▶ **WORK REQUEST**:
Copy the data that appears below exactly. Drop the pictures.

▶ **INFORMATION SUPPLIED**:
== Segment start ==

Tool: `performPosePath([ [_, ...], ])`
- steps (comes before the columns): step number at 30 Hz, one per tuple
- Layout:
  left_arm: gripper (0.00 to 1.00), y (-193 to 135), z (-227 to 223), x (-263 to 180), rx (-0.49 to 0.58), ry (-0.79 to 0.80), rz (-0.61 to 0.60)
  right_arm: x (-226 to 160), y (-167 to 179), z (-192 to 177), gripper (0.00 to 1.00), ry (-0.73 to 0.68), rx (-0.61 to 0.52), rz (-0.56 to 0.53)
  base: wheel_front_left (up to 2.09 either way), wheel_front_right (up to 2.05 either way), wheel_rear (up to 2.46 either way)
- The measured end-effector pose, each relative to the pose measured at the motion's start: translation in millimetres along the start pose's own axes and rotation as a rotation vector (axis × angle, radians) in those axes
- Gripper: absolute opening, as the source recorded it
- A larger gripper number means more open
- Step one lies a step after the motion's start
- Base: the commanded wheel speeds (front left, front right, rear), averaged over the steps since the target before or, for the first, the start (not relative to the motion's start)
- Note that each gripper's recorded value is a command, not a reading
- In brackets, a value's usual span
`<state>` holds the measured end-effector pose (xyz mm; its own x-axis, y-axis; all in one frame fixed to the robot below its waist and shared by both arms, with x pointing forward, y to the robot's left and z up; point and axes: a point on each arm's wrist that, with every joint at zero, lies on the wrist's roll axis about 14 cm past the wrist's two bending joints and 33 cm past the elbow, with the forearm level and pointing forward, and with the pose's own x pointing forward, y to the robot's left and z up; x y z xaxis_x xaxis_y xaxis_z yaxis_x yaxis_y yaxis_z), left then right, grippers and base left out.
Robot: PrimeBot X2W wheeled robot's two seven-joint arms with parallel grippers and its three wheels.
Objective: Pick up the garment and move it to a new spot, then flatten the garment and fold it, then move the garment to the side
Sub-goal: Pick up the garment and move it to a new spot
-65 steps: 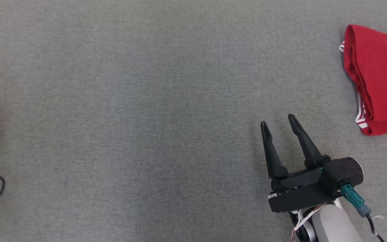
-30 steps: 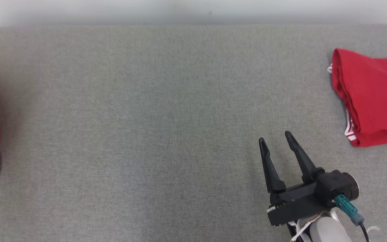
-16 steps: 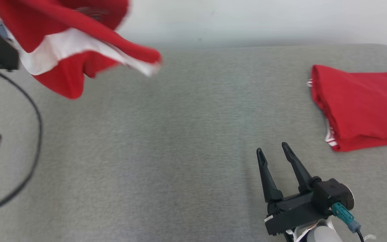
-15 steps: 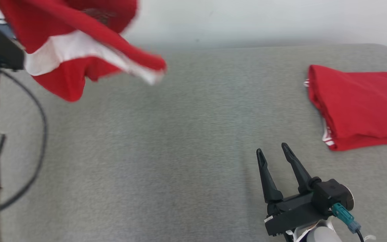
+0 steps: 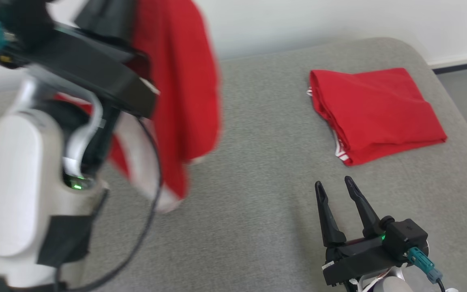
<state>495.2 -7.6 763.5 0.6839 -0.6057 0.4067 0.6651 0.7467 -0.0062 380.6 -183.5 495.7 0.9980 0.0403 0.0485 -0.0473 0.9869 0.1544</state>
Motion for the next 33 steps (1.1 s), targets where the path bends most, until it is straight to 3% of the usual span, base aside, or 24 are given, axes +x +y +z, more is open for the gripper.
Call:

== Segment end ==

▶ **ANSWER TO THIS EXERCISE**:
Tool: `performPosePath([ [_, ...], ])`
- steps (comes before the columns): step number at 30 Hz, one per tuple
- Layout:
  left_arm: gripper (0.00 to 1.00), y (-193 to 135), z (-227 to 223), x (-263 to 180), rx (-0.49 to 0.58), ry (-0.79 to 0.80), rz (-0.61 to 0.60)
  right_arm: x (-226 to 160), y (-167 to 179), z (-192 to 177), gripper (0.00 to 1.00), ry (-0.73 to 0.68), rx (-0.61 to 0.52), rz (-0.56 to 0.53)
  base: wheel_front_left (up to 2.09 either way), wheel_front_right (up to 2.05 either way), wheel_rear (up to 2.46 either way)
- The measured end-effector pose, each relative to the pose measured at the motion's start: translation in millimetres along the start pose's own axes and rotation as a rotation vector (axis × angle, radians) in those axes
- Gripper: absolute opening, as the source recorded it
- A larger gripper number means more open
- Step one lies a step after the motion's start
- Base: the commanded wheel speeds (front left, front right, rear), averaged over the steps since the target before or, for the first, the start (not relative to the motion's start)
- Note that each gripper's recorded value is a command, not a reading
- In brackets, a value's usual span
`<state>` holds the measured end-effector pose (xyz mm; its own x-axis, y-axis; all in one frame fixed to the robot below its waist and shared by both arms, with x pointing forward, y to the robot's left and z up; point and axes: a point on each arm's wrist that, with every joint at zero, lies on the wrist's roll axis about 14 cm past the wrist's two bending joints and 33 cm past the elbow, with the forearm level and pointing forward, and with the pose's own x pointing forward, y to the robot's left and z up; x y z xaxis_x xaxis_y xaxis_z yaxis_x yaxis_y yaxis_z), left then right, grippers and base left out.
Robot: PrimeBot X2W wheeled robot's two seven-joint arms with parallel grippers and its three wheels.
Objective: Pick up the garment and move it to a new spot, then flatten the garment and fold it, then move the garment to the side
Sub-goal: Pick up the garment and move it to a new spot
-65 steps: 
-30 steps: 
-16 steps: 
-15 steps: 
+0 steps: 
<state>495.2 -7.6 763.5 0.6839 -0.6057 0.4067 0.6651 0.7467 -0.0062 380.6 -183.5 495.7 0.9980 0.0403 0.0485 -0.0473 0.9869 0.1544</state>
Motion for the next 33 steps (1.1 s), targets where the path bends most, until it is straight to 3% of the usual span, base aside, or 24 are given, axes +x +y +z, more is open for the gripper.
Call:

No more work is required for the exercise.